▶ TASK TO CARRY OUT
For the listing below, print exactly the lines from the line with "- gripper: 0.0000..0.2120" to the line with "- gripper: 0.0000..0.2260", both included, and nothing beyond them.
===============
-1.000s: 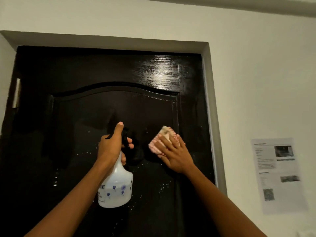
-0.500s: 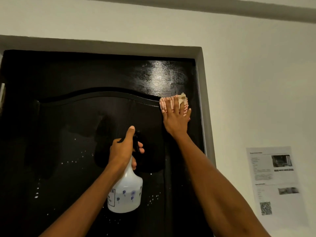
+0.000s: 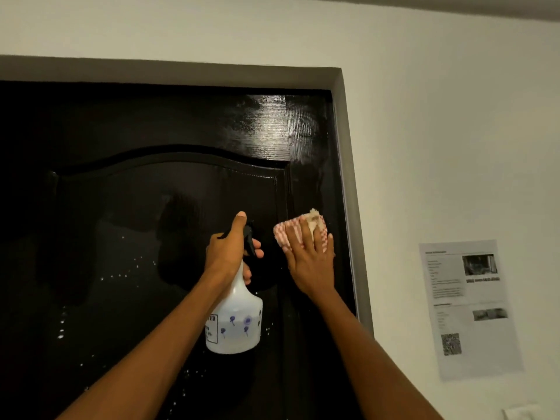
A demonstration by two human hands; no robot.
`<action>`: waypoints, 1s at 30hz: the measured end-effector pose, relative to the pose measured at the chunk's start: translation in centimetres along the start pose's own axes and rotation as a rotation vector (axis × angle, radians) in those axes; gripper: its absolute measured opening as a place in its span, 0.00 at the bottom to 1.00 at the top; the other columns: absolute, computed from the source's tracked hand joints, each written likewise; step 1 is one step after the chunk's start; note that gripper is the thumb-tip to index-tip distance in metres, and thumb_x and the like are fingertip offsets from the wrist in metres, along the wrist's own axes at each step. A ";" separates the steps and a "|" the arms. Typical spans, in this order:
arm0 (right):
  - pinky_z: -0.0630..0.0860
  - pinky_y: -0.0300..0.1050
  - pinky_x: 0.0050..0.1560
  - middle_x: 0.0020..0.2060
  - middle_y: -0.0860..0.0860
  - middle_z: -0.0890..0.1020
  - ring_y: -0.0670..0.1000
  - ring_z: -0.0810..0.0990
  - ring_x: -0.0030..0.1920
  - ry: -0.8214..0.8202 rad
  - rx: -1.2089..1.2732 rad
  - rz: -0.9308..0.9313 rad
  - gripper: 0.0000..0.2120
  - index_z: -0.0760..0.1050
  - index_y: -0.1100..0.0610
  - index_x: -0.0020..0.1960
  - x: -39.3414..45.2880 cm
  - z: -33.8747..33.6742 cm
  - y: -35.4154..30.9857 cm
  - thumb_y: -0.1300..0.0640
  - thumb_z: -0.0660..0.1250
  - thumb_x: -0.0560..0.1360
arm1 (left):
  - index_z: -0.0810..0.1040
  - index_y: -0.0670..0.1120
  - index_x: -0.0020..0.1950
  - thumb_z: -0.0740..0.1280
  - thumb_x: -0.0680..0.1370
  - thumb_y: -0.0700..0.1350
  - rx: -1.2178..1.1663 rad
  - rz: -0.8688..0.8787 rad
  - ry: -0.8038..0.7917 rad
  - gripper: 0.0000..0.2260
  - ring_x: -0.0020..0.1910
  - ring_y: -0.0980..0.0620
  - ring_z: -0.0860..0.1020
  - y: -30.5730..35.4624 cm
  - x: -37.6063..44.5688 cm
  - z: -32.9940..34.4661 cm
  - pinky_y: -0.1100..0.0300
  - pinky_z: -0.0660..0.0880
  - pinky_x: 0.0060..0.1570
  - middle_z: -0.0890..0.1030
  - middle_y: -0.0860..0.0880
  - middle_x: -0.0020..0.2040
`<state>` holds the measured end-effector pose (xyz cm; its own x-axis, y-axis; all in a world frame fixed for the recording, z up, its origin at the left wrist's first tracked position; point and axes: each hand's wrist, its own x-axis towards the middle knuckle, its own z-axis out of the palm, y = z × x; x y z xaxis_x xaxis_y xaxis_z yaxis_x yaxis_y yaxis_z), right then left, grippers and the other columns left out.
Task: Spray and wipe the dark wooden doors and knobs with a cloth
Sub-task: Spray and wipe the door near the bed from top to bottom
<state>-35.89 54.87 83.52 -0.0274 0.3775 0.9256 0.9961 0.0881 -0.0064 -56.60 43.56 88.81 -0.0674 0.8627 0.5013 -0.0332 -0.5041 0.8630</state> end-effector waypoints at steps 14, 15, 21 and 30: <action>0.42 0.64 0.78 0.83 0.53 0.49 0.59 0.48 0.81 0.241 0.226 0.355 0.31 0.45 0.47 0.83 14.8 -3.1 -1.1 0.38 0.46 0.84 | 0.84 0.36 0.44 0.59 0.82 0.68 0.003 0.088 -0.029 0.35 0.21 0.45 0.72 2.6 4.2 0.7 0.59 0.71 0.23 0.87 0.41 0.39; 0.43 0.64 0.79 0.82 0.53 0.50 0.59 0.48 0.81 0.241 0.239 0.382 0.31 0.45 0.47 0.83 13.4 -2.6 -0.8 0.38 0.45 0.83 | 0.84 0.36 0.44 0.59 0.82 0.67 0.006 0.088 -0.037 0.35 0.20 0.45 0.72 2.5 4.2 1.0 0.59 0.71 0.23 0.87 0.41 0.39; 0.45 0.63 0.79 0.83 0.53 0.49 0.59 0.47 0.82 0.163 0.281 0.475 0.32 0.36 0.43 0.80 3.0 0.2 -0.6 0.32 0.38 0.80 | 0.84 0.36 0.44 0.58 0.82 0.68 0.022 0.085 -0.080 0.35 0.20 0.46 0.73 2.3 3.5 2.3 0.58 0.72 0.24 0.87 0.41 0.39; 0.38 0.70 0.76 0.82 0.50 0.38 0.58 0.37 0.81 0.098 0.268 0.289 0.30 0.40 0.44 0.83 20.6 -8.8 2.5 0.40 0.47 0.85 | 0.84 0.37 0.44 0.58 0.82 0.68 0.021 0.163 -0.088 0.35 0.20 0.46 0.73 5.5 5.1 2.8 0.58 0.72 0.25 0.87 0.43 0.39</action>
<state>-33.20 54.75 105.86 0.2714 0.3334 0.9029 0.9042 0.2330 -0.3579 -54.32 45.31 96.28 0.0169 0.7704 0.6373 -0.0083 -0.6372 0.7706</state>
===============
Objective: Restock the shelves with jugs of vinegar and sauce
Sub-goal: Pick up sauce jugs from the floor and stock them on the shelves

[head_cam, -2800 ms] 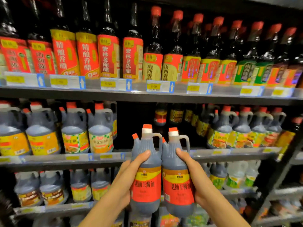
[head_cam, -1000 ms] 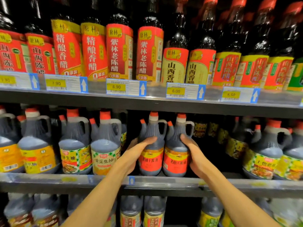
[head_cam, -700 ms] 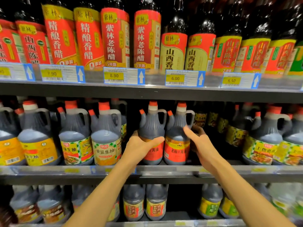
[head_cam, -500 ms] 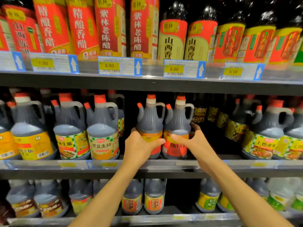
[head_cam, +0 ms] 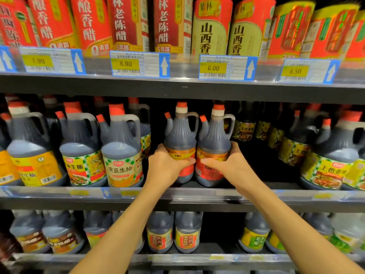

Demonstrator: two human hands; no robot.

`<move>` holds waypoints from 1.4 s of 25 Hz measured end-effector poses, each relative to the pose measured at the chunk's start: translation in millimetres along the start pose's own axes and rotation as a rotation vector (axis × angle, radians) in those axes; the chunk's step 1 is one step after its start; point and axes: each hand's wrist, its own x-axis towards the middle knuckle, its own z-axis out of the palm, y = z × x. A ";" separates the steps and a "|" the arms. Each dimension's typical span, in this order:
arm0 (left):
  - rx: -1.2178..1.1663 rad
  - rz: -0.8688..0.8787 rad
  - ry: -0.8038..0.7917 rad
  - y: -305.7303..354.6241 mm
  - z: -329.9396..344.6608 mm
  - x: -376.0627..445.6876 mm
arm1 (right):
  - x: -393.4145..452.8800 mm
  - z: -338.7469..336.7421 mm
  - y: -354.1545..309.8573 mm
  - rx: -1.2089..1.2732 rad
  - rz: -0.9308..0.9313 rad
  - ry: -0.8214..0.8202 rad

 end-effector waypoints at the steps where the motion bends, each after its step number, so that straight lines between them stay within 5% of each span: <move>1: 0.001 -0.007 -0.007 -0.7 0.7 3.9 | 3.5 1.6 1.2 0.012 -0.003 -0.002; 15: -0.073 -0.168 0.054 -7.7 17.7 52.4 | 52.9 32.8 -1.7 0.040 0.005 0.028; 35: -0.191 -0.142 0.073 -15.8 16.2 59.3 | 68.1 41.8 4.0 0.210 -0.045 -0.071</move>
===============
▶ RESPONSE BOX
  - gripper: 0.0000..0.2120
  - index_z: -0.0760..0.1050
  - index_y: -0.1100..0.0610
  - index_x: -0.0020..0.1960
  - x: -39.3414..45.2880 cm
  - z: -33.8747..33.6742 cm
  - y: -35.4154..30.9857 cm
  - thumb_y: -0.1300..0.0640
  - thumb_z: -0.0660..0.1250
  - thumb_x: -0.0560..0.1360
arm1 (left):
  - index_z: -0.0810..0.1040
  - index_y: -0.0670..0.1120
  - index_x: -0.0020..0.1950
  - thumb_z: -0.0740..0.1280
  - thumb_x: -0.0680..0.1370
  - thumb_y: -0.0700..0.1350
  - rx: -1.2178..1.1663 rad
  - rz: -0.8688..0.8787 rad
  - ry: -0.8038..0.7917 rad
  - gripper: 0.0000..0.2260

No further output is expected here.